Lower Back Pain

Lower back pain is the most common reasons for someone to seek care from a chiropractor. In fact, worldwide lower back pain relief has become one of the leading causes for seeking care from doctors and allied health professionals.  The Lancet (a highly reputable academic source) recently published updated guidelines and a call to action regarding the need to understand and manage lower back pain better on a global scale. The paper revealed some very interesting facts about our current beliefs about back pain and the best treatment for lower back pain. 

This article will cover some of the most common questions about lower back pain;

  • What is lower back pain?
  • What are lower back pain red flags?
  • What causes lower back pain?
  • Best treatments for lower back pain
  • How to prevent lower back pain
  • Best exercises for lower back pain

What is lower back pain?

Lower back pain is a generalized term describing discomfort at any location between the lower ribs and top of the pelvis. It can be associated with sciatica (pain radiating down the leg) or other symptoms such as loss of range of motion and loss of strength. The pain intensity may vary between individuals and may be dependent on the cause of the pain. There are many causes for lower back pain, most of which are not emergency scenarios, however there are certain signs and symptoms to be aware of (discussed below). 

What are lower back pain red flags (medical emergencies)?

Although only a very small percentage of people with back pain are medical emergencies, it is important to recognise some of the signs and symptoms associated with serious cases. Medical emergencies for lower back pain may include, but are not limited as infection, malignancy or spinal fractures. The associated signs and symptoms from these causes may be back pain associated with a fever, unexplained weight loss or night sweats. Prior history of malignancy or other serious health conditions should also be considered.

What are the causes of lower back pain?

Before we discuss the current understanding of lower back pain, we need to discuss the causes of pain in general. This area of pain science is hotly debated and there are many differing opinions on the mechanisms of the pain experience. For the purpose of this article we will quickly discuss the Bio-Pyscho-Social (BPS) model, which is a modern understanding of pain. 

The BPS essentially states that the  pain experience is driven by many different factors. The ‘Bio’ describes the mechanical structure (muscle, tendons, bones etc) which may sense stress and movement. The ‘Pyscho’ is the mental aspects of pain including beliefs, expectations and prior experiences. The ‘Social’ aspects defines the social influences of pain, including environmental, family and friends influence and socio-economical status. All pain experiences are formed by a combination of all of this.
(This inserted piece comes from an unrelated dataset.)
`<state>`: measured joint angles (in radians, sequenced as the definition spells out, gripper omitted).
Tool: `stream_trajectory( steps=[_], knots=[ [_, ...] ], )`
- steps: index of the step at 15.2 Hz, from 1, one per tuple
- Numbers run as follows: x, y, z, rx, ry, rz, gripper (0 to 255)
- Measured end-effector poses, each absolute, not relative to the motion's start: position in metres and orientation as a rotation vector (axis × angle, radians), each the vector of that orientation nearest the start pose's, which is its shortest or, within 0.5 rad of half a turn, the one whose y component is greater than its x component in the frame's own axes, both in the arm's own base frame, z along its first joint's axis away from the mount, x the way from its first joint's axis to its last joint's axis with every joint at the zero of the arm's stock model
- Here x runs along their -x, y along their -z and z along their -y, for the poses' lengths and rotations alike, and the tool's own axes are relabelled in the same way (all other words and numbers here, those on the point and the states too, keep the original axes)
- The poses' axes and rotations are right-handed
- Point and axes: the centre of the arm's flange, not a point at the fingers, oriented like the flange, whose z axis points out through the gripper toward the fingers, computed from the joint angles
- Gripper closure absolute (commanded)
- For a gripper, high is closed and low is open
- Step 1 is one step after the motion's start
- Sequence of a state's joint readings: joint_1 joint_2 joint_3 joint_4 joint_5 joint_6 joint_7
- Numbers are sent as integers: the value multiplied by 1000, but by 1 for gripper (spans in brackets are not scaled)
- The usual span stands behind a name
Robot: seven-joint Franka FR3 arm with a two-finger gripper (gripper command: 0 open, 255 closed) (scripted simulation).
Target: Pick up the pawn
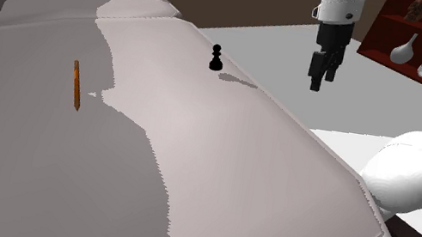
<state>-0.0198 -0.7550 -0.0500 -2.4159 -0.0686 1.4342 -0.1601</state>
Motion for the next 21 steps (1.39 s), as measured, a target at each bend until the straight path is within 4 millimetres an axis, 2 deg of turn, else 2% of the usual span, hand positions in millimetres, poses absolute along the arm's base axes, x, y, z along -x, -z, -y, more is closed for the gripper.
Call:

Essentially, pain has many contributing factors all of which will play a role on the pain experience. 

Lower Back Pain Brisbane. The biopyschosocial model.

It is important to recognise that pain is extremely individual and context specific. No person can compare their pain experience to anyone else. Pain is also contextual to the persons environment, for example, a person with lower back pain is probably going to notice it more when sitting at a desk versus when enjoying themselves at a concert or exercising. 
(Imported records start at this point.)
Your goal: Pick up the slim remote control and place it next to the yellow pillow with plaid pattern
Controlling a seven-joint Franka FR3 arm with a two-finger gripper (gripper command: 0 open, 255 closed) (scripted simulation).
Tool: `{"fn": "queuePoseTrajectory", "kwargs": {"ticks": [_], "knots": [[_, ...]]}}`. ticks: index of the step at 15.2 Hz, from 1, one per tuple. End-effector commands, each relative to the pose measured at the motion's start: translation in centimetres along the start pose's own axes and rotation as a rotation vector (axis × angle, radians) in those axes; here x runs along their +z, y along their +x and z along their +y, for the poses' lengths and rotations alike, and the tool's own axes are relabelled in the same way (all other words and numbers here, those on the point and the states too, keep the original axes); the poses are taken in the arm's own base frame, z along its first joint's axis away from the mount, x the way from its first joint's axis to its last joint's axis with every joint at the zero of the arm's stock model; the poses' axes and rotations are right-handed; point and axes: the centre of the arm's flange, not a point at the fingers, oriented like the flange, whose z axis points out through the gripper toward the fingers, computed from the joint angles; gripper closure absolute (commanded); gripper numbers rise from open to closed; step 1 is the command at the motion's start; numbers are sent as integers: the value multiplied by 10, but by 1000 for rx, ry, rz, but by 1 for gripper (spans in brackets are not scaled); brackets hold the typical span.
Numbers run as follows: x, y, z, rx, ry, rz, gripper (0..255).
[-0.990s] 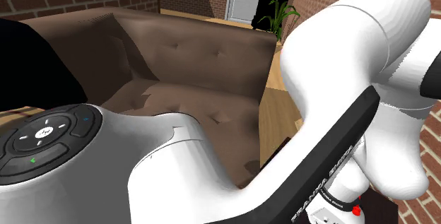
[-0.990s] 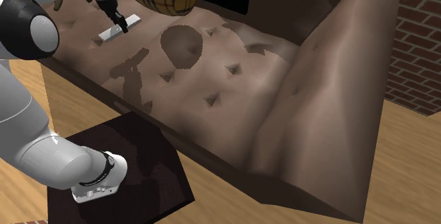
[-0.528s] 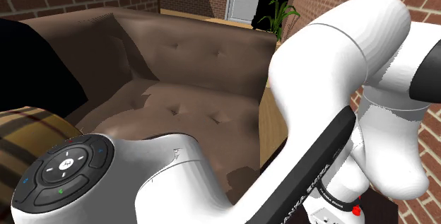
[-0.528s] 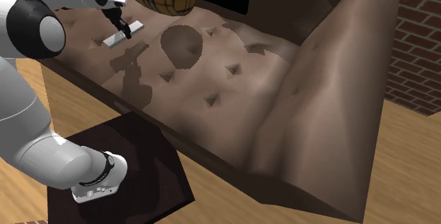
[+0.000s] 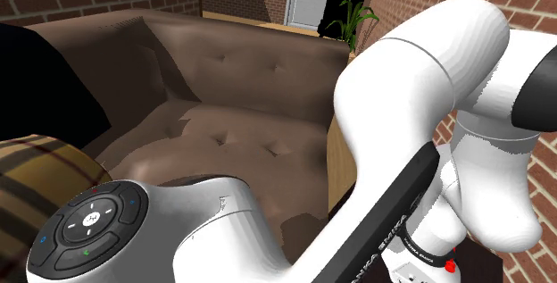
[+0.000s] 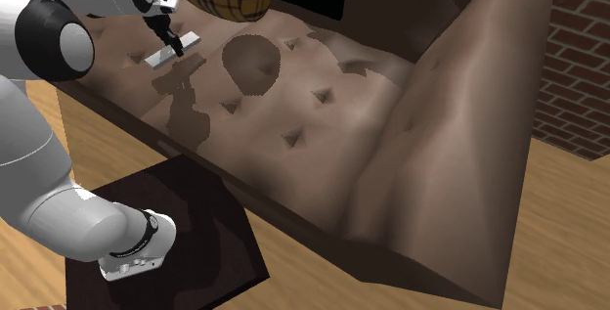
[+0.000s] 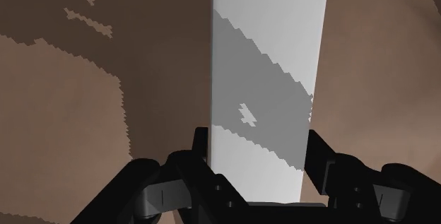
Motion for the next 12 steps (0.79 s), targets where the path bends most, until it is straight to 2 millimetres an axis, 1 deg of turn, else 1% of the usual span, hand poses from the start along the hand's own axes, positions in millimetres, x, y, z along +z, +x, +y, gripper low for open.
{"fn": "queuePoseTrajectory", "kwargs": {"ticks": [1,2,7,10,11,12], "knots": [[0,0,0,0,0,0,255],[0,0,0,0,0,0,0],[0,0,0,0,0,0,0],[-40,0,0,0,0,0,0],[-50,0,0,0,0,0,0],[-50,0,0,0,0,0,0]]}}
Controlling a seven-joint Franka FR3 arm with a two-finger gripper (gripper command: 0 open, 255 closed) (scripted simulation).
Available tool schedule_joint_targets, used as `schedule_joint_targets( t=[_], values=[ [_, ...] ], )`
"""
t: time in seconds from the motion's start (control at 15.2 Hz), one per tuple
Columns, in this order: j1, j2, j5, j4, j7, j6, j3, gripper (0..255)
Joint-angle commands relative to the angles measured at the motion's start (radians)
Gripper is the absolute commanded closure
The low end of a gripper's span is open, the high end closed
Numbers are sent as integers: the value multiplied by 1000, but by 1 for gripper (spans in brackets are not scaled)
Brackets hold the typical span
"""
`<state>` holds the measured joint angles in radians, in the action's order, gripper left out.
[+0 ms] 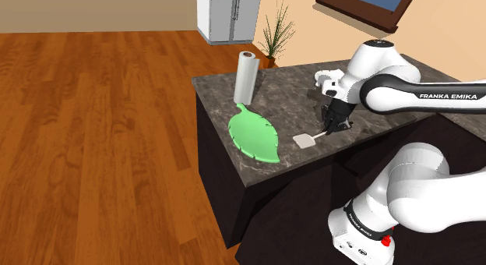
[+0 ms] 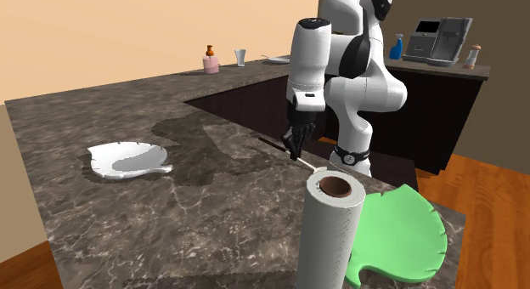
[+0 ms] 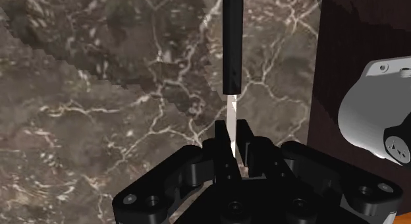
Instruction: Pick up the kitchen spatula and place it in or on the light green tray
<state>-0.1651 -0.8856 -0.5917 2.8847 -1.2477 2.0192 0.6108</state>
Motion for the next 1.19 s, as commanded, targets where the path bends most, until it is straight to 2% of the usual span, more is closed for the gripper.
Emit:
schedule_joint_targets(
  t=[0.0,1.12],
  values=[
    [-3,-12,13,-17,-5,-29,-11,255],
    [-33,-82,119,-190,-32,-268,-119,255]
  ],
)
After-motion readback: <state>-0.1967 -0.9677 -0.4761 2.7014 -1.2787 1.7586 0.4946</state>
Non Specific Lower Back Pain

According to the Lancet study, most back pain is described as ‘Non-Specific Lower Back Pain’. This essentially means that most back pain cannot be attributed to a singular cause. For example, disc herniations, sacro-iliac joint pain or muscle spasm. The reason most back pain (and other regions of the body) cannot be attributed to a singular structure or cause is because the tests we use (orthopaedic tests, imaging etc) cannot be correlated very strongly to pain. For example, many people with back pain will be referred for an image (MRI, Xray or CT scan most commonly) and will often be diagnosed off the findings of that image and an assumption is made that what we saw on the image is causing the pain. This approach has been shown to not truly represent the causes of the lower back pain, because when we image people without back pain we can often find similar findings. 
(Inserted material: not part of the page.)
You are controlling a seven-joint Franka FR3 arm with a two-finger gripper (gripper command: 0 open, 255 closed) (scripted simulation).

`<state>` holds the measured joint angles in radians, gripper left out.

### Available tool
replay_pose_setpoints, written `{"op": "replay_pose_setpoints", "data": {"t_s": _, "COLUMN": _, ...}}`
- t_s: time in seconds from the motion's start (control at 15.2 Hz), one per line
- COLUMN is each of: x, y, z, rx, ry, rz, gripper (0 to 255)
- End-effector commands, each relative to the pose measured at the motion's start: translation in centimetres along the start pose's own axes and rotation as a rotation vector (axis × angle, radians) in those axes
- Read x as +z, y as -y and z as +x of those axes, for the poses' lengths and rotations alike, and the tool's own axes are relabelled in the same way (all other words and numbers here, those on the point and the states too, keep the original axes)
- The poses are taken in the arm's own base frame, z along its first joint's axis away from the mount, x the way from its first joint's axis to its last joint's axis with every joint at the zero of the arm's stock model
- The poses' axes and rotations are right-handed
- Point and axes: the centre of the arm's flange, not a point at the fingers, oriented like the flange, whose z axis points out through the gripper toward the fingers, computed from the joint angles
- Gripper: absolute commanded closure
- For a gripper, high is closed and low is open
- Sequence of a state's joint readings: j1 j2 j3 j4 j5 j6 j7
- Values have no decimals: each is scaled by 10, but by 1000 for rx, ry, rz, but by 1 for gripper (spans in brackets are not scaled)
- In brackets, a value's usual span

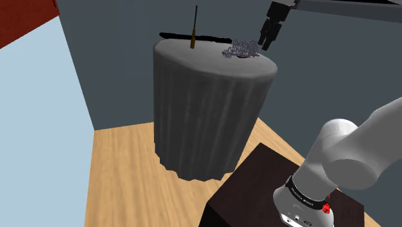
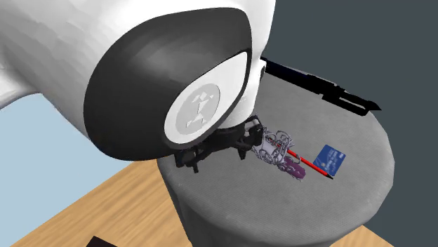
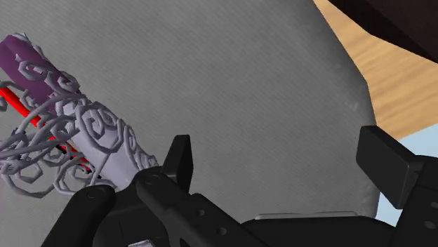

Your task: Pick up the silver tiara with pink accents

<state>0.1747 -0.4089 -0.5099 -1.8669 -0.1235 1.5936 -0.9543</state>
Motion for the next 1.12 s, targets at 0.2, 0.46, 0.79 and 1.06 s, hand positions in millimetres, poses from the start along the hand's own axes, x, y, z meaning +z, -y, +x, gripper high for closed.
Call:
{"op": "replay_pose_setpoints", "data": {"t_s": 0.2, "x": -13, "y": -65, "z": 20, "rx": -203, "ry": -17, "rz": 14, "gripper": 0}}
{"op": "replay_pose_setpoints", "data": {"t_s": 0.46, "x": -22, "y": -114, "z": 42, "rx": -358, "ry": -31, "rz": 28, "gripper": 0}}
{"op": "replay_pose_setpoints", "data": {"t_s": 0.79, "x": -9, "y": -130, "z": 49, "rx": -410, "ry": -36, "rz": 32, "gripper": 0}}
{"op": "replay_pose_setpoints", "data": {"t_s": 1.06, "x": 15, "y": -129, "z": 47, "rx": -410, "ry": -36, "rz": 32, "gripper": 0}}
With the above in mind, there are several other causes of lower back pain that may be diagnosed through a combination of a good history, physical examination and possible imaging. 

Disc injuries.

These injuries are relatively common but are often over diagnosed. Discogenic pain (pain originating from the spinal disc, commonly known as slipped disc, disc bulge, drisc protrusion or disc herniation) may or may not be associated with nerve symptoms (commonly sciatica and symptoms in the leg). Similar to any other injury, these will heel and resort back to normal when treated and managed appropriately and are not a lifelong sentence. They typically present as

  • A deep ache or sharp stabbing sensation
  • May have associated leg pain, numbness, tingling
  • Worse when sitting and/or bending forward
  • Stiff and painful in the mornings.

Sacro-iliac joint pain (SIJ)

SIJ pain is also a common diagnosis, however, this also may be over diagnosed. True SIJ pain is relatively rare and is associated with significant disability as the SIJ is a major weight bearing joint. Below are the common milder presentations that may indicate the pain has some origin at the SIJ

  • Pain located on one side usually below the PSIS (the ‘dimple’ area either side of the tailbone)
  • Worse when walking and standing from a seated position
  • May have associated sciatica 
  • May be painful to bear weight on the side of pain.

Facet Joint Pain

The facet joints are the joints on either side of the spine. They are associated with general movement and also play a role in weight bearing. These joints can get injured and may be more problematic in older populations. Typically they present as;

  • Usually one-sided pain
  • Worse when leaning back or twisting side to side
  • Aggravated by prolonged sitting or standing.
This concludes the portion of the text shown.